WHAT IS EXPECTED -> Using the listing below, show all lines that hold the word "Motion".
=======
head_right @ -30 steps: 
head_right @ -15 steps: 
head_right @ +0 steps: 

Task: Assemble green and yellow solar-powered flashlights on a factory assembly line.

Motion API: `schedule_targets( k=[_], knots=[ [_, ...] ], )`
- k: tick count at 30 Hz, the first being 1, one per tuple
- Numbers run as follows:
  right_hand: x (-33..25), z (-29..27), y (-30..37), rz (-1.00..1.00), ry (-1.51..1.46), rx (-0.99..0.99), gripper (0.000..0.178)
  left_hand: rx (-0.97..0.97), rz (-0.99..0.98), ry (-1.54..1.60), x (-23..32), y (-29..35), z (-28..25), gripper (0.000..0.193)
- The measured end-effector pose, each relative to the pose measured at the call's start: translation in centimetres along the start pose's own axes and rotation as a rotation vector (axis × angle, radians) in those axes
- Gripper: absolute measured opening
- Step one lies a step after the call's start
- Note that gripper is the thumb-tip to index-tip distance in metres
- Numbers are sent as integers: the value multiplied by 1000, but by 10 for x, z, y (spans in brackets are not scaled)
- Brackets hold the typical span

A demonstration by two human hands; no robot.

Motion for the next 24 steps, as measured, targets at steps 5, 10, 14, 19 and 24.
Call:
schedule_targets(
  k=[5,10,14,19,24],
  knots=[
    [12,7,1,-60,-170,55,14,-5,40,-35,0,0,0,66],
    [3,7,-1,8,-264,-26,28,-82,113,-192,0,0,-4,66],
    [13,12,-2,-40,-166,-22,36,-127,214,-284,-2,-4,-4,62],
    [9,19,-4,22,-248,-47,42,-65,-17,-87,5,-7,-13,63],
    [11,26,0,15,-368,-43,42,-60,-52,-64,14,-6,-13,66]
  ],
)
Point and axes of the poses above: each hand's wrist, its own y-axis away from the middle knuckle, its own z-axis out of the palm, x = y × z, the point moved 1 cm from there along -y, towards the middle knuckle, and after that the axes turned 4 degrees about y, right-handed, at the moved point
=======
TASK ANSWER ->
Motion API: `schedule_targets( k=[_], knots=[ [_, ...] ], )`
Motion for the next 24 steps, as measured, targets at steps 5, 10, 14, 19 and 24.

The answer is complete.